Recorded data ->
☆ ☆ ☆ ☆ ☆

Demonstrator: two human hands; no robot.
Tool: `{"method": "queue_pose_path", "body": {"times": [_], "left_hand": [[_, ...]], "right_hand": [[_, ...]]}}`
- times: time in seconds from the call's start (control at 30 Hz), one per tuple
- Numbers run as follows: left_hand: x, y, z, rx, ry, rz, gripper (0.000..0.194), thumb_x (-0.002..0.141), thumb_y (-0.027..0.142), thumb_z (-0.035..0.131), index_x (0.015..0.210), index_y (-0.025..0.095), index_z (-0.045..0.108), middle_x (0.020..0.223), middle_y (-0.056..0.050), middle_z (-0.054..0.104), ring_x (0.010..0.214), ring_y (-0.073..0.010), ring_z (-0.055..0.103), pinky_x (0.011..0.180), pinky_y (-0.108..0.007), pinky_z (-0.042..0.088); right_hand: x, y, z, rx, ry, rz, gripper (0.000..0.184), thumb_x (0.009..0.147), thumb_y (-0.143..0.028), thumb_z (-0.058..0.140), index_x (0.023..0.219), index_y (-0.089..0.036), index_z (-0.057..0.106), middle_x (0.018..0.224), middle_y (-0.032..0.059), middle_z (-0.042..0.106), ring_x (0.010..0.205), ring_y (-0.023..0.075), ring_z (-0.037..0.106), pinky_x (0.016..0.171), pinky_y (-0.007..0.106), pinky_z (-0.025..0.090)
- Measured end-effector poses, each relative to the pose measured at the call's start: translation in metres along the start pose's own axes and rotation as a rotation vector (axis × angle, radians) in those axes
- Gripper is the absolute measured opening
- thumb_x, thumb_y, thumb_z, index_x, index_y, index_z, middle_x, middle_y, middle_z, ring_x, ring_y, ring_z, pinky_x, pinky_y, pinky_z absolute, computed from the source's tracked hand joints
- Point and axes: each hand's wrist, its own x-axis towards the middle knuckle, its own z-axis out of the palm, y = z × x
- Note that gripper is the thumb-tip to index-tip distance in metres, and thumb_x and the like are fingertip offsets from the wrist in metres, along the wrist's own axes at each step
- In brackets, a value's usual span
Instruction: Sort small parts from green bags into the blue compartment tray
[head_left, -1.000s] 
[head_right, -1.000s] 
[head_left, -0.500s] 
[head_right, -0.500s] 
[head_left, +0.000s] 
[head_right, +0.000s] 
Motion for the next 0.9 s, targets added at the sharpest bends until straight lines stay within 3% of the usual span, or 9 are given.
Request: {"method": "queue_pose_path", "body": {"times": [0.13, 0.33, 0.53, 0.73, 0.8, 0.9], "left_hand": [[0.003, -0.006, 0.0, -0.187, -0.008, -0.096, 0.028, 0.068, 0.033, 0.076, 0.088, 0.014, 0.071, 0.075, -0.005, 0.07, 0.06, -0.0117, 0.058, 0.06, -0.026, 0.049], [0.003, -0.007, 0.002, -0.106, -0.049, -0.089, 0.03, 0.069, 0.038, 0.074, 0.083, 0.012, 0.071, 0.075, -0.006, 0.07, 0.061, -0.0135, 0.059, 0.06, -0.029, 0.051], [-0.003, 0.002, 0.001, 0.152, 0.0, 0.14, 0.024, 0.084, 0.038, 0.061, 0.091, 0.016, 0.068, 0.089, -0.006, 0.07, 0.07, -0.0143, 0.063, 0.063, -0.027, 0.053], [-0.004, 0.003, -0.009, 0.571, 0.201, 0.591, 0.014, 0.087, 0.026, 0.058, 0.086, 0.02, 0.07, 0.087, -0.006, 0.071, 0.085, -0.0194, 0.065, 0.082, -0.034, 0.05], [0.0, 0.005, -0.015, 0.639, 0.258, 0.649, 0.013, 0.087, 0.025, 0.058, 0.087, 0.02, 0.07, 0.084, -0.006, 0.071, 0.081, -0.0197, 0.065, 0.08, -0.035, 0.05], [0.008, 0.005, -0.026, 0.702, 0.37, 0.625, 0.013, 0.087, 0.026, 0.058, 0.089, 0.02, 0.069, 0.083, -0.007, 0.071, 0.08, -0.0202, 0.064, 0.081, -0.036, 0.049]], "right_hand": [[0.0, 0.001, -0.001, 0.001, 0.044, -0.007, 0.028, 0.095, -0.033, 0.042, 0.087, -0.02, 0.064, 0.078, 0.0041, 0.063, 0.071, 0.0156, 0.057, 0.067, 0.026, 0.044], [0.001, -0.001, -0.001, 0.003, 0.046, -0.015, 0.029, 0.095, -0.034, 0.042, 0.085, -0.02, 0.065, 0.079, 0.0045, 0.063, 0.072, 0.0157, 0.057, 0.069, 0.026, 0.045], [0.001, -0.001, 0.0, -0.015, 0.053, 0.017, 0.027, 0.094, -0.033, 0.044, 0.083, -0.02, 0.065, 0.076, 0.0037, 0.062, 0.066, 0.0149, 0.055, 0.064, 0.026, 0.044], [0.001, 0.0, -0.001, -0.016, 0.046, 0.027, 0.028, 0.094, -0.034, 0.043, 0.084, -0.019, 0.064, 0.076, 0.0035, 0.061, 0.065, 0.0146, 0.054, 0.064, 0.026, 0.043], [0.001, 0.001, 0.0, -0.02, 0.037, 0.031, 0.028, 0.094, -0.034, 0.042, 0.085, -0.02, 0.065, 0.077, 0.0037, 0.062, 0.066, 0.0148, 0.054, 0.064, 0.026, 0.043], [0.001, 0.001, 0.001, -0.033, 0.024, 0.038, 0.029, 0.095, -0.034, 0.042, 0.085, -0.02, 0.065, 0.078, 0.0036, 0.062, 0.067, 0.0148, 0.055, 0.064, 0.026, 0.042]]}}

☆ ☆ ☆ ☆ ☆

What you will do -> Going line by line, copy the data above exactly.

Expected answer ->
Demonstrator: two human hands; no robot.
Tool: `{"method": "queue_pose_path", "body": {"times": [_], "left_hand": [[_, ...]], "right_hand": [[_, ...]]}}`
- times: time in seconds from the call's start (control at 30 Hz), one per tuple
- Numbers run as follows: left_hand: x, y, z, rx, ry, rz, gripper (0.000..0.194), thumb_x (-0.002..0.141), thumb_y (-0.027..0.142), thumb_z (-0.035..0.131), index_x (0.015..0.210), index_y (-0.025..0.095), index_z (-0.045..0.108), middle_x (0.020..0.223), middle_y (-0.056..0.050), middle_z (-0.054..0.104), ring_x (0.010..0.214), ring_y (-0.073..0.010), ring_z (-0.055..0.103), pinky_x (0.011..0.180), pinky_y (-0.108..0.007), pinky_z (-0.042..0.088); right_hand: x, y, z, rx, ry, rz, gripper (0.000..0.184), thumb_x (0.009..0.147), thumb_y (-0.143..0.028), thumb_z (-0.058..0.140), index_x (0.023..0.219), index_y (-0.089..0.036), index_z (-0.057..0.106), middle_x (0.018..0.224), middle_y (-0.032..0.059), middle_z (-0.042..0.106), ring_x (0.010..0.205), ring_y (-0.023..0.075), ring_z (-0.037..0.106), pinky_x (0.016..0.171), pinky_y (-0.007..0.106), pinky_z (-0.025..0.090)
- Measured end-effector poses, each relative to the pose measured at the call's start: translation in metres along the start pose's own axes and rotation as a rotation vector (axis × angle, radians) in those axes
- Gripper is the absolute measured opening
- thumb_x, thumb_y, thumb_z, index_x, index_y, index_z, middle_x, middle_y, middle_z, ring_x, ring_y, ring_z, pinky_x, pinky_y, pinky_z absolute, computed from the source's tracked hand joints
- Point and axes: each hand's wrist, its own x-axis towards the middle knuckle, its own z-axis out of the palm, y = z × x
- Note that gripper is the thumb-tip to index-tip distance in metres, and thumb_x and the like are fingertip offsets from the wrist in metres, along the wrist's own axes at each step
- In brackets, a value's usual span
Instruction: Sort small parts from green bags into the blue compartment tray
[head_left, -1.000s] 
[head_right, -1.000s] 
[head_left, -0.500s] 
[head_right, -0.500s] 
[head_left, +0.000s] 
[head_right, +0.000s] 
Motion for the next 0.9 s, targets added at the sharpest bends until straight lines stay within 3% of the usual span, or 9 are given.
Request: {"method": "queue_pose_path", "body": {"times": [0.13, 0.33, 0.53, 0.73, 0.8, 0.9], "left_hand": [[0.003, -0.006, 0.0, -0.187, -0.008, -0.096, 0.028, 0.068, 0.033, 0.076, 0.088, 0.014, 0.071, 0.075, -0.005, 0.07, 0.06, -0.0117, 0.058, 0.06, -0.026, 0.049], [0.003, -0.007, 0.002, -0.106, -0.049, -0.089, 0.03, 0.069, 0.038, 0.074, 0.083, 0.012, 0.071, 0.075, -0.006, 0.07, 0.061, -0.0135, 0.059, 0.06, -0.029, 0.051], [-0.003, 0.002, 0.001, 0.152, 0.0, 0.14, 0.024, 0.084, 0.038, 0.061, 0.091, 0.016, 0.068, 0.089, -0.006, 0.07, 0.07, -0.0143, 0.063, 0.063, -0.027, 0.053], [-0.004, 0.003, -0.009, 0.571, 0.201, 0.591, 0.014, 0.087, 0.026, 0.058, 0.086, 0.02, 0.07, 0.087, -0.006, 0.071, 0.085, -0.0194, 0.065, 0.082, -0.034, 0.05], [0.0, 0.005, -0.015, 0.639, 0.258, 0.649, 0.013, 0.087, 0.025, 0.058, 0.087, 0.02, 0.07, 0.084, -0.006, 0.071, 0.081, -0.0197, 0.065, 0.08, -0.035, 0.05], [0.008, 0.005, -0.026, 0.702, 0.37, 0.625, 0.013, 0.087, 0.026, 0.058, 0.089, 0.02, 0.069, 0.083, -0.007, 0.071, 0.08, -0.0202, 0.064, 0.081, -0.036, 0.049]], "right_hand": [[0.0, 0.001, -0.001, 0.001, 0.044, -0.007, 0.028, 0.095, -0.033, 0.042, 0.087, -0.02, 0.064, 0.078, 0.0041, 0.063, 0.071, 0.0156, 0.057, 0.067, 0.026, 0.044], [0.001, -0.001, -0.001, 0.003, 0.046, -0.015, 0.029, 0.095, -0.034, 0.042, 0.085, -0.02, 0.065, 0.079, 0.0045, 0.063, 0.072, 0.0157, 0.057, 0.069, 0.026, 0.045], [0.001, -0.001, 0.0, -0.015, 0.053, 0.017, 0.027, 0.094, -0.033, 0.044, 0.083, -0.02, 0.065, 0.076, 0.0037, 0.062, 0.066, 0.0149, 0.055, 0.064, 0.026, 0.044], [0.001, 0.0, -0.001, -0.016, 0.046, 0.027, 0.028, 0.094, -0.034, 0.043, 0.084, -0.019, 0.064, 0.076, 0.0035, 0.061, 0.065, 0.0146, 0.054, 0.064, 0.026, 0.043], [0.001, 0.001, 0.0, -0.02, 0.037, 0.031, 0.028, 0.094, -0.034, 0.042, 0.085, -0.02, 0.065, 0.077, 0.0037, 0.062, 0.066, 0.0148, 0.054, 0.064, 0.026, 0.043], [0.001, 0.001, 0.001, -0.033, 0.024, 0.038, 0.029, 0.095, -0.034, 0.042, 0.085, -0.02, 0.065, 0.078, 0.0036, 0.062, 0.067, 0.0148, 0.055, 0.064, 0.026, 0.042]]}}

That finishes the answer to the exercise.